As playwrights, one of the most difficult tasks we face is “director-proofing” our scripts. How do we convey our vision without condescension? How do we impart the interior worlds of the characters without hampering choices, without unnecessary dialogue? Here I offer just four examples for you to ponder. What do these styles say about the playwright? What do they say about the play?
HIR: action and intent
I have enjoyed intensely the way Taylor Mac embeds action and intent into his character descriptions. This certainly lightens the load for directors and actors, allowing them to hit the ground running on page one. From his play Hir:
CHARACTERS
ISAAC CONNOR: 24. Cisgender son of Paige and Arnold. Brother to Max.

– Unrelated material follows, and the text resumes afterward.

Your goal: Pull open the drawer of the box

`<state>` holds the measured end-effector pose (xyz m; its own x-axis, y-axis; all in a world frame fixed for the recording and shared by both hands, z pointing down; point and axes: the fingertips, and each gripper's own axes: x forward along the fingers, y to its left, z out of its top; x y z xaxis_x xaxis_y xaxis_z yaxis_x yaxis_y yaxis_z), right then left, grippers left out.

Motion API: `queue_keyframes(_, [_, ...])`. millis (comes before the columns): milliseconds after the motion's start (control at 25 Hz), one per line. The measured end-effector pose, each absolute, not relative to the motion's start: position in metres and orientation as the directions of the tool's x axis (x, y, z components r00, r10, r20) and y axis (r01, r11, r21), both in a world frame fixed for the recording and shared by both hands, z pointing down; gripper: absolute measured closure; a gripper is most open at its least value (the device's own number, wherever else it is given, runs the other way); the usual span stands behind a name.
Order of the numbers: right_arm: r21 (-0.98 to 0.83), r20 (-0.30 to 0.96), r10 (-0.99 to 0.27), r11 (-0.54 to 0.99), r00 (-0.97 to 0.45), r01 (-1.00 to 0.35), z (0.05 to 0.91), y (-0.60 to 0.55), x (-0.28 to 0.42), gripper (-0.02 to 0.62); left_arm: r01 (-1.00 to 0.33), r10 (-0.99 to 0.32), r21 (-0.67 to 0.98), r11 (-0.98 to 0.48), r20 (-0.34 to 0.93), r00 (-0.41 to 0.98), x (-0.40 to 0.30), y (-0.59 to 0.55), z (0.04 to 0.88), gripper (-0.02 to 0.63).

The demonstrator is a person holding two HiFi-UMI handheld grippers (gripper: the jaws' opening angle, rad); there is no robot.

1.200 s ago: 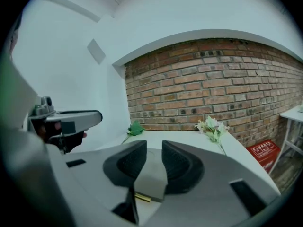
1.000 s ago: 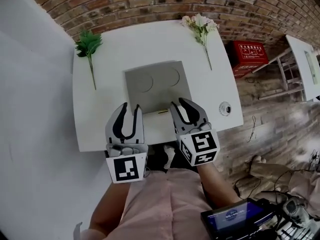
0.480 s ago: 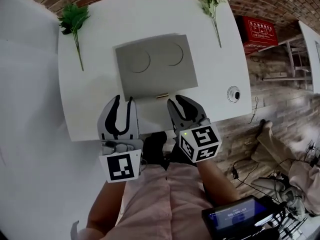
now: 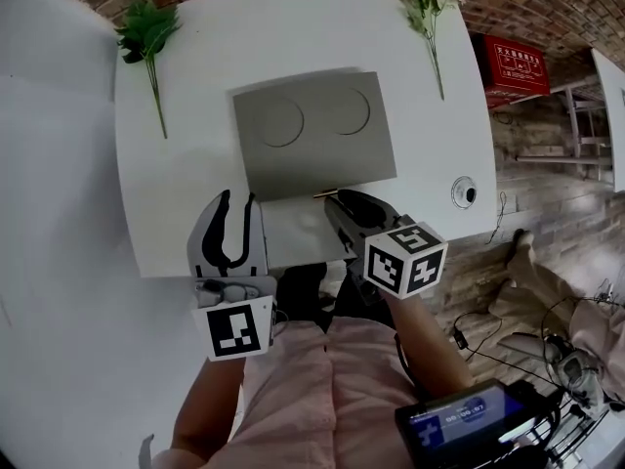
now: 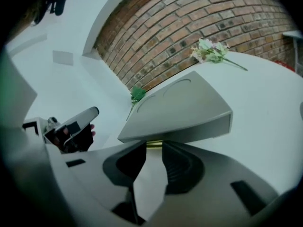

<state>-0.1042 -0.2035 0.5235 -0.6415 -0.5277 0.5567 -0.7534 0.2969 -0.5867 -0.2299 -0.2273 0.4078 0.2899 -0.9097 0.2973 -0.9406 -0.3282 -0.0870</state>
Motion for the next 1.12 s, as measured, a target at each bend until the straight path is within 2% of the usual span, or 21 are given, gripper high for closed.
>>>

Isaac’s main actions are to assess the situation, assert himself, convert, and keep things under control. The play is, for Isaac, one long attempt at squashing down a major PTSD explosion. At times he is more successful (meaning he can almost relax) than others, and he uses different tactics (including the slightly more fun action of teasing), but ultimately fails. There should be peaks and valleys, but a slow burn is what’s been crafted into this play.
PAIGE CONNOR: 55. Cisgender mother to Max and Isaac. Wife to Arnold. Main actions are to entertain, excite (with new information, she’s discovered), and tear apart the old regimes.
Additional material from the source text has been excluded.